Dans cette "grande chambre" sont réunies nos filles dans leurs couveuses avec un écran de contrôle au dessus de chacune d'elles. Un morceau de tissu recouvre en partie leur nouveau "nid" pour les protéger de l'éclairage artificiel. Ce n'est pas tant la lumière qui domine mais les bruits qu'enregistrent les scopes (les écrans) émettant des bips plus ou moins réguliers. A côté, la porte ouverte donne sur le pôle central du service, où des écrans relais leur permettent de tout visionner. Nous sommes un peu désemparés devant tant de technologie, les pédiatres nous ont rejoint ainsi que l'homme en vert, je m'approche de Camille et mon mari d'Elena. Elles sont si petites...
Nous avons un peu de mal mal a parler, je les voie, totalement dépendantes des machines et de leur incubateur qui assure une chaleur constante, j'ai l'impression qu'elles finissent leur développement ici, le néonatologue me reprend "elles sont nées à présent et elles ont besoin de vous, de vous sentir, de vous entendre" nous osons alors ouvrir les hublots des couveuses et les toucher du bout des doigts, tout en leur parlant doucement. On nous explique le rôle de chaque matériel.
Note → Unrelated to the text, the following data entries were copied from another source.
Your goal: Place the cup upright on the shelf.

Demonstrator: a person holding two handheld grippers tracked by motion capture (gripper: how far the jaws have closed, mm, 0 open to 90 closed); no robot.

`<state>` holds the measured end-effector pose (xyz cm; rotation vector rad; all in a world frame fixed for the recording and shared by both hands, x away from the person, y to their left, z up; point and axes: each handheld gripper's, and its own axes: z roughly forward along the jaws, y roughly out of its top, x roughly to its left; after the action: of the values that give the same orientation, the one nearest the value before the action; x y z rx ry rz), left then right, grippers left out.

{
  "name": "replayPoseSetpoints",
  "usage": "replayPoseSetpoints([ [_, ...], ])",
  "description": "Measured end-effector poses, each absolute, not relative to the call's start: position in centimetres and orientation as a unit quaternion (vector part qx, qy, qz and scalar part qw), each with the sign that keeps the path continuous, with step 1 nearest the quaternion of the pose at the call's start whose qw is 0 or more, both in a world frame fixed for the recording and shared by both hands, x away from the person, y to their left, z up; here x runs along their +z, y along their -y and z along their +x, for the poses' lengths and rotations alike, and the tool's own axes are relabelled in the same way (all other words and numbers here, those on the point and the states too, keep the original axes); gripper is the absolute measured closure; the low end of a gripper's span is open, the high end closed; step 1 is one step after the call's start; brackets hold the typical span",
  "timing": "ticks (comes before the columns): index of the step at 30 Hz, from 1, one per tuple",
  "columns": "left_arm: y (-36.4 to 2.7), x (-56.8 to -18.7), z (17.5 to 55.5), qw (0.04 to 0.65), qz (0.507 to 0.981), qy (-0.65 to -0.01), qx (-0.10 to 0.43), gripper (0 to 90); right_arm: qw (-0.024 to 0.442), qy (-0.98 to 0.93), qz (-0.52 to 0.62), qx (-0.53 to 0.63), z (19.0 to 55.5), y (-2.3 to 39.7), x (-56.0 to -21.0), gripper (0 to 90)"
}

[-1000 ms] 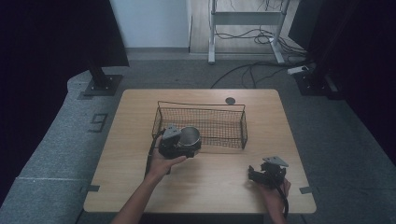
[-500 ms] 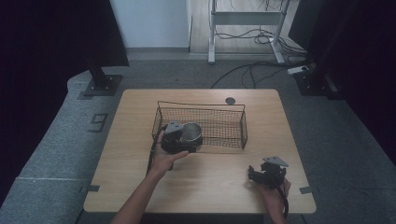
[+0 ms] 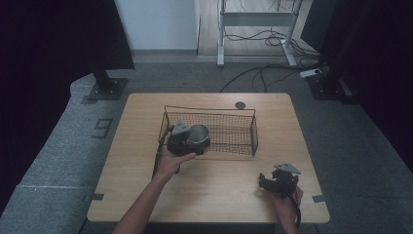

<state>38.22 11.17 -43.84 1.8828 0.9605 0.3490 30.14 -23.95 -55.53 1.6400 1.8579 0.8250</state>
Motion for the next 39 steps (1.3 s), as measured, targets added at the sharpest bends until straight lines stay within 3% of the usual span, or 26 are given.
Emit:
replayPoseSetpoints([
  [39, -10.7, -42.7, 40.8, 0.476, 0.767, -0.406, 0.144, 17.9, 0.261, -0.687, 0.605, 0.304, 30.1, 24.0, -55.5, 11.1],
])
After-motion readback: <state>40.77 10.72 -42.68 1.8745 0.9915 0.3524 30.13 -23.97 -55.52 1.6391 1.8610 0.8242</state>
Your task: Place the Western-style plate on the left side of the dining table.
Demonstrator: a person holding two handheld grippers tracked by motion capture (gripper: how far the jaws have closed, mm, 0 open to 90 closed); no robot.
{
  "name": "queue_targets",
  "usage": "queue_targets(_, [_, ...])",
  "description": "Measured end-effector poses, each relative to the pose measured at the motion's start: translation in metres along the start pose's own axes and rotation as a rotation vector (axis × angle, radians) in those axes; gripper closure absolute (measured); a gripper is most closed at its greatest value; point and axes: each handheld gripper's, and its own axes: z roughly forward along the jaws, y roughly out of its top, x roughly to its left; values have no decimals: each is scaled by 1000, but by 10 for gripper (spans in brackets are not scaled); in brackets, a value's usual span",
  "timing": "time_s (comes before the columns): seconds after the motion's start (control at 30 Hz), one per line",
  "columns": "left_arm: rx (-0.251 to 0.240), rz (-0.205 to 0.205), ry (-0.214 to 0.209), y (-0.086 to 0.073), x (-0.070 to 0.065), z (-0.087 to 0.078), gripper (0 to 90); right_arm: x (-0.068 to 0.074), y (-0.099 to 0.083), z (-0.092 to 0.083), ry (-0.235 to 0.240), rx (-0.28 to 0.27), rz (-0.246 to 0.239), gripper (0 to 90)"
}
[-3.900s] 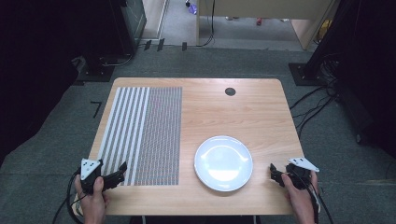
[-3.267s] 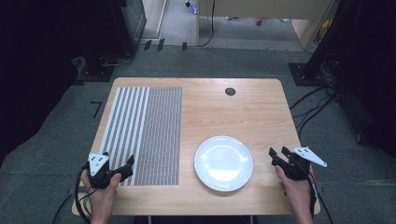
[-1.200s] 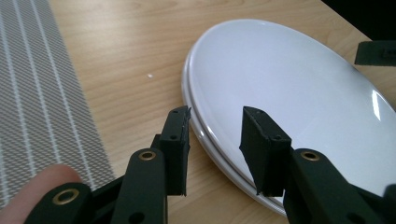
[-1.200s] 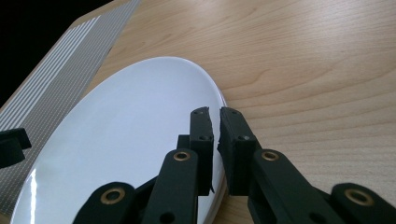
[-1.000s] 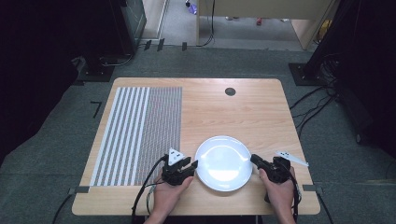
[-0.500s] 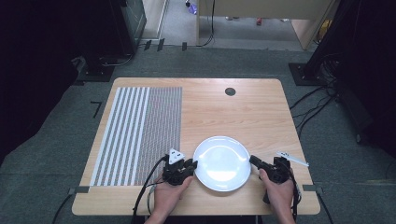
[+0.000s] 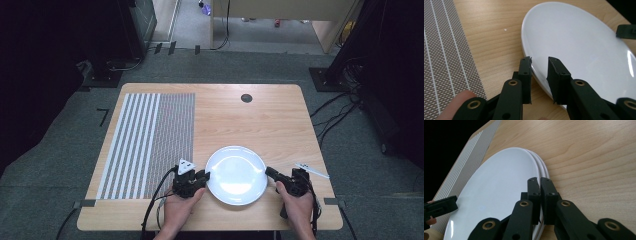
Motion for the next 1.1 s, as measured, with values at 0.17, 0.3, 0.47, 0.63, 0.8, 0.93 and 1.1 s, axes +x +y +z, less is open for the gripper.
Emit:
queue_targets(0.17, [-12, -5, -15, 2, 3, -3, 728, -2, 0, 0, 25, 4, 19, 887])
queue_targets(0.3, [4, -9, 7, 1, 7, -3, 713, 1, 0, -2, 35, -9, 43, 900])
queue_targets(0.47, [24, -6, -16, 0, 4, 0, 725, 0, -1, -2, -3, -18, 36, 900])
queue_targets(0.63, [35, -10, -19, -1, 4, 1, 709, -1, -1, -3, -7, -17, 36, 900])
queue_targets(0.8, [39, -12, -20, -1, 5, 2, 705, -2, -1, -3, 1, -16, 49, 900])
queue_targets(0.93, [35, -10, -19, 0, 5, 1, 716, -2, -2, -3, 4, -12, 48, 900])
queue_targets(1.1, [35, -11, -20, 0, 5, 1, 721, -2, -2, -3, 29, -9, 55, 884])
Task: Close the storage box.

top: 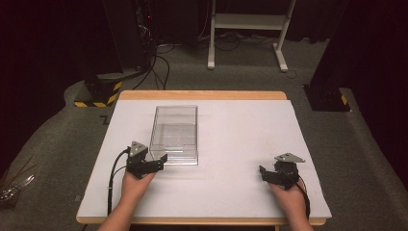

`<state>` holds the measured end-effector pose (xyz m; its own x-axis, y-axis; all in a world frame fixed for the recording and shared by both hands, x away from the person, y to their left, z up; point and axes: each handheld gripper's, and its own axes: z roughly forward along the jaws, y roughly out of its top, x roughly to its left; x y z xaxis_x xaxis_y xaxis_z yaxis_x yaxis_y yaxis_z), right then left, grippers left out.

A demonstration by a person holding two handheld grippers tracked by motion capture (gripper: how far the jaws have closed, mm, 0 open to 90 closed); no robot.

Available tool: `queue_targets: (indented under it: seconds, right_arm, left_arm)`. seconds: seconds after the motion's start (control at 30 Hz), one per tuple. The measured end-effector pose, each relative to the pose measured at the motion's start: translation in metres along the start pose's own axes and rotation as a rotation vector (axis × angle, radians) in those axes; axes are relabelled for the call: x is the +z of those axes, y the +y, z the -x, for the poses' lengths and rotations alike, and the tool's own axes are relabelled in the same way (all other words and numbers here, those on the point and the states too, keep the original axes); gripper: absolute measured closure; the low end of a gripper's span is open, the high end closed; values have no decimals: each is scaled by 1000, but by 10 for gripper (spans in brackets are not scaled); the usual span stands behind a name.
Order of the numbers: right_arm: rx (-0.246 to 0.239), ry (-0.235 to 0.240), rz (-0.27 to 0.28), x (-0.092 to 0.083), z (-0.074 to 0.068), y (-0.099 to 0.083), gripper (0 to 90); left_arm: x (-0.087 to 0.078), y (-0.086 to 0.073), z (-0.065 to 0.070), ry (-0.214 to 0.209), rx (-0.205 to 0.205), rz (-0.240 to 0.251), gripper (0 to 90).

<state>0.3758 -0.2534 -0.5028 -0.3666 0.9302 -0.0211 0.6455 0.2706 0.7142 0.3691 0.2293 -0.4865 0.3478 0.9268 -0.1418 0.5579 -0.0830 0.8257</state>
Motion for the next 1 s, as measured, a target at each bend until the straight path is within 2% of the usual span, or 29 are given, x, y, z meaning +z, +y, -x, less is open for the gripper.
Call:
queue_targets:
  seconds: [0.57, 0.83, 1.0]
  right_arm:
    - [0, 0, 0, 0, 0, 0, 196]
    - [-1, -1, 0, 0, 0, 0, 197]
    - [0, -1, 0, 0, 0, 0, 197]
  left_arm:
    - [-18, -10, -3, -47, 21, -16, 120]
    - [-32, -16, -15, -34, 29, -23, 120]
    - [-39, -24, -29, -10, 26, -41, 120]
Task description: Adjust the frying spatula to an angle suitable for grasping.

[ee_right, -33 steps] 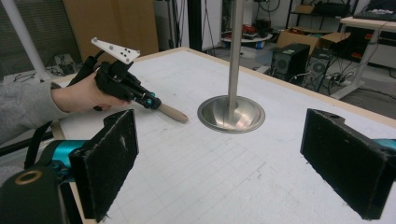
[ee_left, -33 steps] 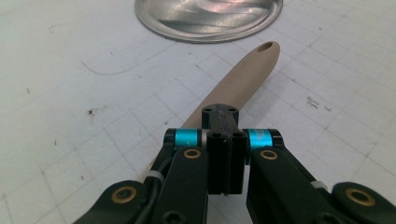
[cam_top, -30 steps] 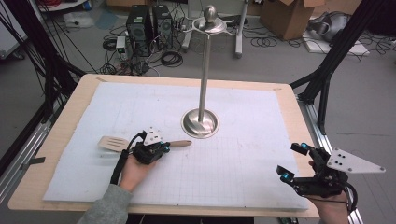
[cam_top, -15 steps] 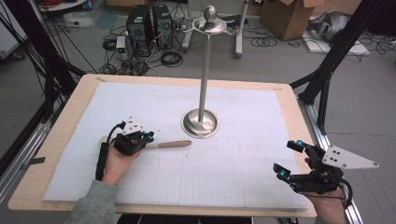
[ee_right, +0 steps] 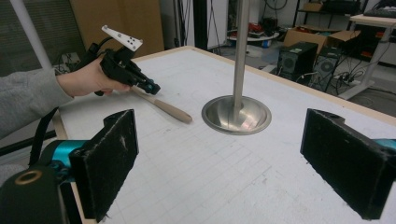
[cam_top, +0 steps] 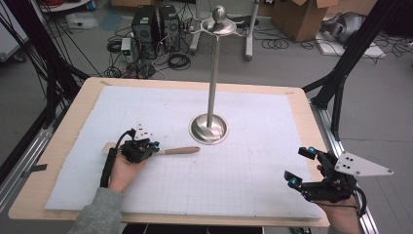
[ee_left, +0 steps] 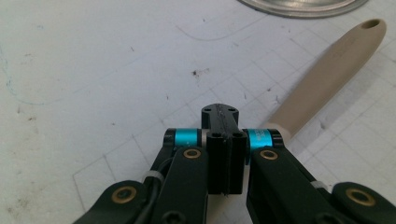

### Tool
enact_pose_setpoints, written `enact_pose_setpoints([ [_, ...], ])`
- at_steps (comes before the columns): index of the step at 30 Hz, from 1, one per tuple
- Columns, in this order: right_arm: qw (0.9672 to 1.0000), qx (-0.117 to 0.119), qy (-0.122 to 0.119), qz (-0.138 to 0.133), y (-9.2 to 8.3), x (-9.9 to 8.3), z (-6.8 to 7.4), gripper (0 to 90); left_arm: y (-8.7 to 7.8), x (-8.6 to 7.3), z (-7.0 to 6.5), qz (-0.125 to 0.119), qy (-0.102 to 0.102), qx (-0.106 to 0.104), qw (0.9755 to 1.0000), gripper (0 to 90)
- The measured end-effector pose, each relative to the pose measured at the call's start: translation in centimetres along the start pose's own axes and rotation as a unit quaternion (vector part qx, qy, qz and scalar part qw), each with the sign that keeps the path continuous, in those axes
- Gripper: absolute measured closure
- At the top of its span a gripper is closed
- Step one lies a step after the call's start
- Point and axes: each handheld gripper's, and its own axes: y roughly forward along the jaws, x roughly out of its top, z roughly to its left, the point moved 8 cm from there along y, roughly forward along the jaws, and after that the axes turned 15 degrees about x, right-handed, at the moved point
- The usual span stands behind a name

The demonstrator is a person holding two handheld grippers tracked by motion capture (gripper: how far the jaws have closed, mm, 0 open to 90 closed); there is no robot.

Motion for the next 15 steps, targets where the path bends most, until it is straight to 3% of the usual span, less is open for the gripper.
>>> enact_pose_setpoints([
  [3, 1.0, 0.001, 0.0, 0.003, 0.1, -0.1, 0.0, 10.2, 0.3, -0.6, 0.2, 0.019, -0.004, 0.004, 0.9998, 89.7],
  [15, 1.0, 0.008, 0.002, 0.006, 0.7, -0.1, -0.2, 10.2, -0.7, -1.1, 0.1, 0.038, -0.003, 0.017, 0.9991, 89.9],
])
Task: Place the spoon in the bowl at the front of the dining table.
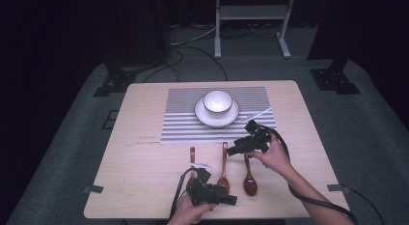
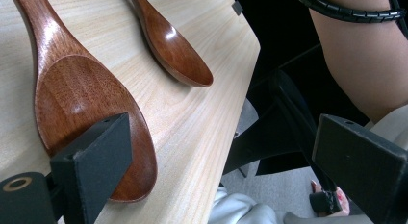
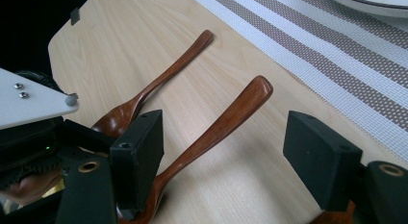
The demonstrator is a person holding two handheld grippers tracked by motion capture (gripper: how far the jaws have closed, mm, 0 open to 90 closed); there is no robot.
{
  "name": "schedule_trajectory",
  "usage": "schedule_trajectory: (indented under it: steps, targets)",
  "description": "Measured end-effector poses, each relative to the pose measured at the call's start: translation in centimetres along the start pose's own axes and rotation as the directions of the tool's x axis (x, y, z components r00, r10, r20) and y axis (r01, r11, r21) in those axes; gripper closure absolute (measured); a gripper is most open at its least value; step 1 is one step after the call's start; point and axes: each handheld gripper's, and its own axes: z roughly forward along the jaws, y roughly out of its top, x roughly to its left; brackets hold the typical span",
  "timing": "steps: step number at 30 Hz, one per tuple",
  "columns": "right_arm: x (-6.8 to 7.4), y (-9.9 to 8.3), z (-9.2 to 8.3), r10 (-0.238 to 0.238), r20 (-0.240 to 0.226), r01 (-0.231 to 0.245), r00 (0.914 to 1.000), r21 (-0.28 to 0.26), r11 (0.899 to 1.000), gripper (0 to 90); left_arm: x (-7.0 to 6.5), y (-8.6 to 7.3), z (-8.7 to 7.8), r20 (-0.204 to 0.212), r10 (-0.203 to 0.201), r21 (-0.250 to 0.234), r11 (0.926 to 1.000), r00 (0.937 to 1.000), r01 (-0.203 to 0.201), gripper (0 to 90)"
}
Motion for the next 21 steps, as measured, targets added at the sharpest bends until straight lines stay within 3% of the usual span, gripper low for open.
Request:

Pour respirer, elles sont aidées par un masque (l'infant flow). Trois électrodes sont placées sur la poitrine et reliées au cardioscope enregistrant le rythme cardiaque et la respiration. Un prématuré n'est pas assez "mûr" pour respirer comme nous le faisons sans y penser. Parfois il "oublie" c'est une apnée, un bip sonore avertit un soignant qui arrive au pas de course, pour chatouiller le bout du pied afin que le petit étourdit reparte...moment particulièrement stressant pour les parents, dont les yeux restent rivés sur l'écran plusieurs secondes lorsque cela se produit...
Une autre électrode placée sur le buste permet de connaître en permanence la température du bébé. Un capteur de saturation avec une petite lumière rouge permet d'enregistrer et de surveiller le taux d'oxygène du sang, relié lui aussi au cardioscope, avec une alarme également lorsque le niveau chute. Ce capteur est source d'inquiétude mais de joie lorsque sur l'écran le chiffre de la saturation affiche 100, lors d'un peau à peau avec papa ou maman par exemple...
Le cathéter permet de recevoir les perfusions qui aliment le bébé au début et à recevoir les médicaments. Les premiers jours il est posé dans l'ombilic puis dans une veine du bras ou de la jambe.
La sonde gastrique, petit tube placé dans une narine ou dans la bouche, elle permet de vérifier le contenu de l'estomac et plus tard de nourrir le bébé. Elle est collée sur la peau avec des petits sparadraps, les "moustaches".
Toutes ces explications nous permettent de mieux apréhender leur équipement, nous apprenons aussi que tout est fait afin que le bébé se sente le mieux possible, entouré par un drap roulé, formant un cocon, et au bout duquel le petit en flexion peut appuyer ses pieds. Cette sensation d'être "contenu" est primordial afin qu'il sente les limites de son corps. Nos filles sont ainsi installées, bien "réunies", cependant le ventre de Camille creuse de mainère impressionante, à chaque expir. Ses poumons n'ont pas la couche huileuse qui devrait les recouvrir et garder un peu d'air en réserve, le surfactant. Elle continue d'être surveillée étroitement pour cela, nous avons mal de la voir peiner ainsi.
L'impuissance devant nos propres enfants est difficile à vivre, pour l'instant nous ne pouvons leur apporter que notre présence aux heures de visite. Nous changeons de couveuse avec mon mari et donc de bébé, Elena semble dormir, je m'adresse à elle tout bas. Comment pourront-elles comprendre que leurs parents c'est nous, nos paroles suffiront-elles ?
Le bilan de l'équipe médical est assez satisfaisant avec le peu de recul que représente une journée de vie, leurs poids de naissance nous sont communiqués, 1,620 kg pour Camille et 1,120 kg pour Elena, elles ont dépassé les 1 kg...chaque gramme sera une étape vers la sortie...
Un peu assommés par cette rencontre et toutes les informations reçues, nous disons au-revoir à nos petites et quittons le service. Une puericultrice me remet un petit livret d'informations (dont les explications sur le matériel sont extraites), il s'intitule "Je vous parle, regardez -moi", l'enfant prématuré : mieux le connaître, mieux le comprendre...
Elle me note le numéro de téléphone du service, nous pouvons appeller à n'importe quelle heure du jour ou de la nuit...
Retour dans le SAS, j'ai l'impression qu'un monde me sépare de mes bébés.